June Dates in Women's History
by Susan G. Butruille


 

THE PIANO PLAYER
by Susan G. Butruille

My dad, Dr. R.J. (Griff) Greffenius, taught me how to play the piano. I remember the metronome's arm ticking back and forth on top of the upright piano Mother and Dad bought used when they married in 1935. Dad would sit beside me, counting with the metronome to make sure I got the rhythm right.

That was one thing about Dad. You had to get it right. To this day, if there's one thing I can get right when I play the piano, it's counting. Another thing I get right is the feel for the song. I didn't get that from Dad though. I got it from Mother. I learned how to feel the song from listening to Mother sing while Dad or I played.

The night I met the piano player, Mother and I weren't thinking about music. We were thinking about Dad. The doctors at the hospital had told us he would live only a few more days. We'd been with Dad all day, reading and talking to him, playing some of his favorite recorded music.

That night Mother and I needed a refuge from our vigil so we escaped to a quiet restaurant. We sat down, ordered wine, gazed at the menu, couldn't think of much to say. Our thoughts were back at the hospital. Slowly, the mellow notes of a piano filtered into our consciousness.

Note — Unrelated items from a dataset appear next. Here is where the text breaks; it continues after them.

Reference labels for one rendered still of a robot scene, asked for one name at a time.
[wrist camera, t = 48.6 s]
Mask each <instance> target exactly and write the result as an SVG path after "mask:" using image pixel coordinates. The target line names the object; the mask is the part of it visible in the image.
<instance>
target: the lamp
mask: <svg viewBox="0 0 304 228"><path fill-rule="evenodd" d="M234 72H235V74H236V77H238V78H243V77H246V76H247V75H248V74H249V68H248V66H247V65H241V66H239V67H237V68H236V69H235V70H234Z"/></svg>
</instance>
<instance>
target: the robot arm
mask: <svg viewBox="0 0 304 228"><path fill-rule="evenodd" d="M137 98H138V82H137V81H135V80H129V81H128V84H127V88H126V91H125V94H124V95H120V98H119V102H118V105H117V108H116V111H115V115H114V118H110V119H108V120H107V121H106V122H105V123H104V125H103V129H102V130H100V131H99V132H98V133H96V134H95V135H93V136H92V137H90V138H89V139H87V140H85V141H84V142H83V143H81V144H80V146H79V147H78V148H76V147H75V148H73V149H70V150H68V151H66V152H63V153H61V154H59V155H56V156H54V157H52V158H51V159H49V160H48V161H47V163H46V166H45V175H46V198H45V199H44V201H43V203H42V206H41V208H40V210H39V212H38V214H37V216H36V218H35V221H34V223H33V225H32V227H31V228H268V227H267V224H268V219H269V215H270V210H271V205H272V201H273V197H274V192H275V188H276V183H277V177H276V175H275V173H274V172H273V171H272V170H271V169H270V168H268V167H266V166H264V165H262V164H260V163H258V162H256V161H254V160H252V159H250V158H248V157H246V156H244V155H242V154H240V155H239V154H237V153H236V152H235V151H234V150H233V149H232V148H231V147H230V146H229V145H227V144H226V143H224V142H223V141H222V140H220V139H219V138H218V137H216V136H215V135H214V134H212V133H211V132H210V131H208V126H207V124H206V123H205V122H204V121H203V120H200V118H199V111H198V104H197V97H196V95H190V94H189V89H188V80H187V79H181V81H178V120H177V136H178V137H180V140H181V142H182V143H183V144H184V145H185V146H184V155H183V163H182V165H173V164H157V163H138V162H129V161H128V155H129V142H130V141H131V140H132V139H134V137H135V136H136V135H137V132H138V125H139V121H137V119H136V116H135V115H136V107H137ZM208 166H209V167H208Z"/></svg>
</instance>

We began to realize that whoever was playing the piano was reviewing Mother and Dad's life together, in the music they lived and loved and danced to.

We listened in silence to "Stardust."

"The piano player puts such feeling into that song," Mother said, breaking our silence. "I think we danced to it the first time we met." Her eyes glistened. "We met at a dance, you remember."

Mother smiled as her memory glided back in time to the small Colorado town where the pretty blond college coed danced with the tall, handsome forest ranger. "He wasn't a very good dancer then," Mother said as the piano player continued with strains of "Dancing in the Dark."

"Your dad didn't feel the music like I did," she said. "I learned how to dance from my dad, just by getting the rhythm of it. But your dad learned by counting: slow . . . slow . . . quick . . . quick . . ." So they learned to dance together -- Mother feeling it, Dad counting.

Now the piano player, without being asked, was playing all of Mother's requests. "Walkin' My Baby Back Home" . . . "Anniversary Waltz" . . . "A Cottage for Sale" . . . "The Man I Love" . . . "April in Paris" . . . Most of the songs were from the '30s, when Mother and Dad married, learned to dance together, started their family, and welcomed my brother, their first child. Some songs were from the '40s, when I was born.

Mother and Dad danced through their lives together, not always in rhythm. But any sour notes they shared never sounded on the dance floor. Wherever they lived, they were the most elegant dancers in town.

Mother and I finished our food and wine to the accompaniment of my parents' musical past. Soon it was time to leave. But first I had some unfinished business. I made my way to the bar where a man about my age sat at the piano. He was playing "Tenderly." As the tune ended he glanced in my direction. I explained about my dad, and told the piano player how much his music had meant to my mother and me.

"I'm so sorry," he said. I could tell he was a lot more comfortable playing the piano than offering sympathy to a stranger. He positioned his hands over the keys, ready to play another song. Then he turned to me.

"You know," he said, "sometimes you sit here and make the music, and you wonder if anyone's listening. If anyone cares."

He thought for a moment. "Tell your mother this one's especially for her." And he began to play again.

"Thanks for the memories . . ."

Thank you so much.

Mother and I drove back to the hospital. To say thanks to Dad. For the memories. For the music.

There's a post script to this story. Sometime after Dad died, I sent a copy of this story to the piano player, addressed to him in care of the restaurant. I soon received a letter -- not from him but from his mother. The piano player had died of a heart attack the month before. In her letter, his mother told me that her son had come home one night with a smile on his face. "I think I helped someone tonight," he told her. The news of his death deepened the loss I already was feeling. But I was glad I had thanked the piano player.